The Impact of Supplier Inventory Service Level on Retailer Demand

by Nathan Craig, Nicole DeHoratius and Ananth Raman

Abstract

To set inventory service levels, suppliers must understand how changes in inventory service level affect demand. Although researchers have studied the impact of a supplier's service level on its demand using analytical models and laboratory experiments, this relationship has not, to the best of our knowledge, been tested in the field. We study how the supplier Hugo Boss's inventory service level affects demand from its retail customers. We find increases in historical service level to be associated with statistically significant and managerially substantial increases in current retailer orders (i.e., demand, not just sales). Specifically, upon controlling for other factors that might affect retailer demand, we find a 1 percent increase in this supplier's type 1 service level measured over the prior year to be associated with a 13 percent increase in current retailer demand. Further, we find that retailers that order frequently exhibit a larger reaction to changes in service level, an outcome that is consistent with retailers learning about and responding to changes in the supplier's service level. We discuss features of a retail buyer's decision context identified through our field work that may drive the relationship.
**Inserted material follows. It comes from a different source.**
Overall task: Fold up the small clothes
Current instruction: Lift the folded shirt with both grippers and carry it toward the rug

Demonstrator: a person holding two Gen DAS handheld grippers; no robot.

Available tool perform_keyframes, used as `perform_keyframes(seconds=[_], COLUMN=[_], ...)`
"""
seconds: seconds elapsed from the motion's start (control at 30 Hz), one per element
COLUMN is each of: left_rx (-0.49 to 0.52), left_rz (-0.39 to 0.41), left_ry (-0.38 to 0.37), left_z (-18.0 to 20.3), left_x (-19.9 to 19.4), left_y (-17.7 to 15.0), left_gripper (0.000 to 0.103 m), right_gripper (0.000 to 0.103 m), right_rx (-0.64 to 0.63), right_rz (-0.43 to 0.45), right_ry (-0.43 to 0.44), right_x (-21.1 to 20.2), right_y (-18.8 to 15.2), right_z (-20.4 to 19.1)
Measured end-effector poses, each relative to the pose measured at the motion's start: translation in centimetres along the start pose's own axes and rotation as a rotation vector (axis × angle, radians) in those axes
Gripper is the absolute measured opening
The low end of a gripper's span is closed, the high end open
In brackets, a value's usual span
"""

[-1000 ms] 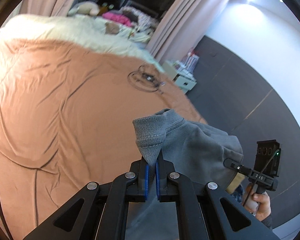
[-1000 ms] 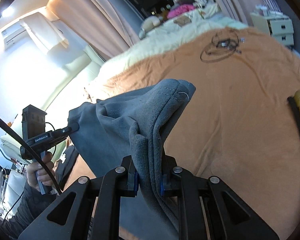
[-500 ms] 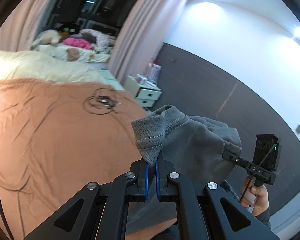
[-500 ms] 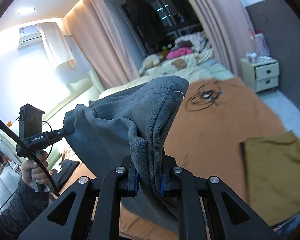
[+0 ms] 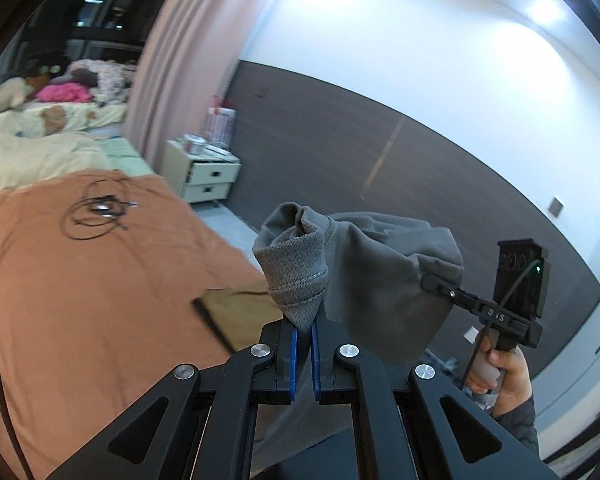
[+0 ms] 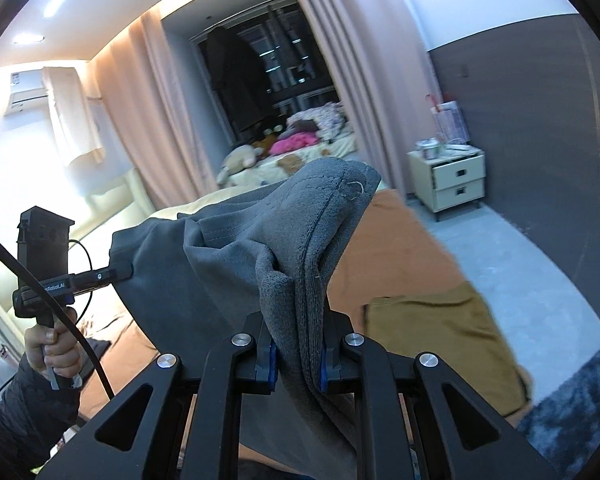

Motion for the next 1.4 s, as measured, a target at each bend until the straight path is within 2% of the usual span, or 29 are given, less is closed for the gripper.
perform_keyframes(seconds=[0.3,0.43,0.63,0.87,1.13,1.2,1.23,1.27,1.3,1.33,1.4], left_rx=[0.025,0.016,-0.023,-0.09,-0.115,-0.107,-0.097,-0.09,-0.093,-0.106,-0.131], left_rz=[-0.069,-0.105,-0.153,-0.196,-0.235,-0.228,-0.223,-0.23,-0.252,-0.281,-0.35], left_ry=[-0.123,-0.14,-0.132,-0.071,-0.021,-0.011,0.033,0.1,0.172,0.213,0.25], left_z=[3.4,3.1,0.0,-7.3,-13.4,-14.7,-15.6,-16.6,-17.8,-18.8,-20.4], left_x=[8.2,11.2,15.9,20.7,25.1,26.2,26.9,27.6,28.6,29.5,31.0], left_y=[-0.2,-0.6,-0.8,-1.1,-2.0,-2.0,-2.1,-2.3,-2.9,-3.6,-5.2], left_gripper=[0.005,0.005,0.005,0.005,0.005,0.005,0.006,0.012,0.018,0.02,0.021], right_gripper=[0.011,0.011,0.011,0.011,0.011,0.011,0.011,0.016,0.022,0.036,0.038], right_rx=[0.056,0.08,0.12,0.133,0.104,0.099,0.084,0.084,0.114,0.138,0.172], right_rz=[0.031,0.019,-0.021,-0.114,-0.199,-0.194,-0.182,-0.184,-0.225,-0.258,-0.31], right_ry=[-0.122,-0.168,-0.205,-0.214,-0.22,-0.216,-0.23,-0.273,-0.35,-0.388,-0.437], right_x=[-2.5,-0.9,2.8,11.3,18.4,19.6,19.9,20.8,22.3,22.9,24.1], right_y=[-1.2,-0.9,-1.2,-1.2,-1.4,-1.3,-1.3,-1.4,-2.0,-2.6,-3.7], right_z=[-0.3,-1.2,-2.2,-4.4,-7.9,-8.5,-8.4,-8.4,-8.2,-7.5,-7.4])
Point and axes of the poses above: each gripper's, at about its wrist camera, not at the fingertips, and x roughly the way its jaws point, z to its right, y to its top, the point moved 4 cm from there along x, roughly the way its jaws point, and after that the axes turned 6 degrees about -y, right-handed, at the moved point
We also highlight that suppliers seeking to estimate the relationship between inventory service level and demand in practice can benefit from adopting the methodology presented herein.

Keywords: Customer Satisfaction; Forecasting and Prediction; Learning; Consumer Behavior; Service Delivery; Performance Expectations; Apparel and Accessories Industry; Service Industry;

Citation:

Craig, Nathan, Nicole DeHoratius, and Ananth Raman. "The Impact of Supplier Inventory Service Level on Retailer Demand." Working Paper. (Revised May 2015.)